For disorders of cerebral circulation, the recommended daily dose is 300-600 mg in 3 divided doses.
For peripheral circulatory disorders, 200 mg is prescribed 2-3 times a day.
Long-term treatment. The duration is determined individually, depending on the individual clinical situation.
No dose adjustment is required for hepatic or renal impairment.


Side effects

When taken in a daily dose of up to 600 mg, Duzofarm is generally well tolerated.
Possible side effects:
    headache, sleep disturbances, dizziness;
    decreased appetite, diarrhea, pain in the epigastric region, ulcers of the gastric mucosa, intestinal colic, nausea, vomiting, a reversible increase in the activity of liver enzymes;
    allergic reactions.

Overdose

In case of overdose, it is possible to increase the severity of side effects, the appearance of anxiety, the development of bradycardia and ventricular arrhythmias, and a decrease in blood pressure.
There is no specific antidote. Overdose treatment methods include gastric lavage, intake of activated charcoal and laxatives, and symptomatic therapy.

Special instructions

At the beginning of treatment, patients should be closely monitored to control the reactions of individual drug tolerance. It is also necessary to monitor blood pressure in patients with a tendency to hypotension.
Patients with celiac disease (gluten enteropathy) should take into account that the drug contains wheat starch.
Influence on the ability to drive vehicles and complex mechanisms
According to the instructions, Duzofarm does not adversely affect psychophysical reactions and the ability to drive vehicles.

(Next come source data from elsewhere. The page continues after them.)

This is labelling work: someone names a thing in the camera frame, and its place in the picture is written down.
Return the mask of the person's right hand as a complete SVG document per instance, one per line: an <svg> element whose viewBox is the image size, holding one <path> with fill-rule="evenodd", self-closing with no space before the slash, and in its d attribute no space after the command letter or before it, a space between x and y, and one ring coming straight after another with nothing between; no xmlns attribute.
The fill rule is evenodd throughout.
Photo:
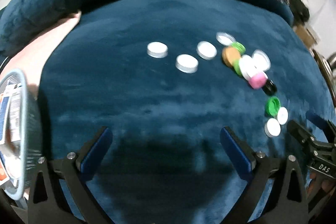
<svg viewBox="0 0 336 224"><path fill-rule="evenodd" d="M326 192L329 196L334 194L335 179L326 178L325 176L322 176L322 174L313 171L310 172L309 178L310 183L306 189L307 196L310 196L312 191L314 190L319 191L320 189Z"/></svg>

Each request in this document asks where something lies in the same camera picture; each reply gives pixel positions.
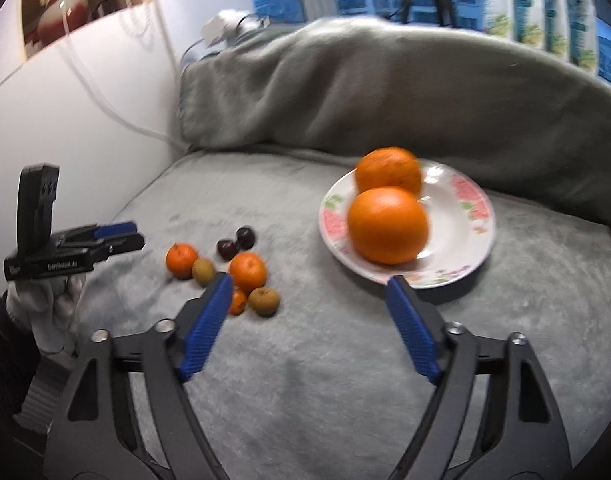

Application during pregnancy and lactation

Duzofarm does not have a teratogenic effect, however, special studies on the safety of its use in pregnant women have not been conducted. In this regard, the drug can be prescribed only in cases where the expected benefit outweighs the potential risks.
It is not recommended to use the drug during breastfeeding.

Childhood use

Due to the lack of data on the safety and effectiveness of Duzofarm tablets are not used to treat patients under the age of 18 years.

Drug interactions

Naphtidrofuril enhances the antihypertensive effect of antihypertensive drugs. If necessary, their simultaneous use should be monitored more often blood pressure, especially at the beginning of treatment.
Terms and conditions of storage
Keep out of the reach of children, protected from light, in a dry place at temperatures up to 25 ° C.
The shelf life is 3 years.

Reviews about Duzofarm

Reviews about Duzofarm are mostly positive. Patients report a significant improvement in their condition. With diabetic retinopathy, swelling and pain are reduced. Patients who have suffered a stroke write that the drug helps restore lost functions, improves memory and sleep, and eliminates dizziness and headaches. Patients note the convenience of taking pills - without reference to meals.
However, there are also neutral reviews in which patients confirm the effectiveness of Duzofarm, but complain about the development of side effects, more often in the form of nausea and decreased appetite.

Terms of sell

You can buy Duzofarm without a prescription.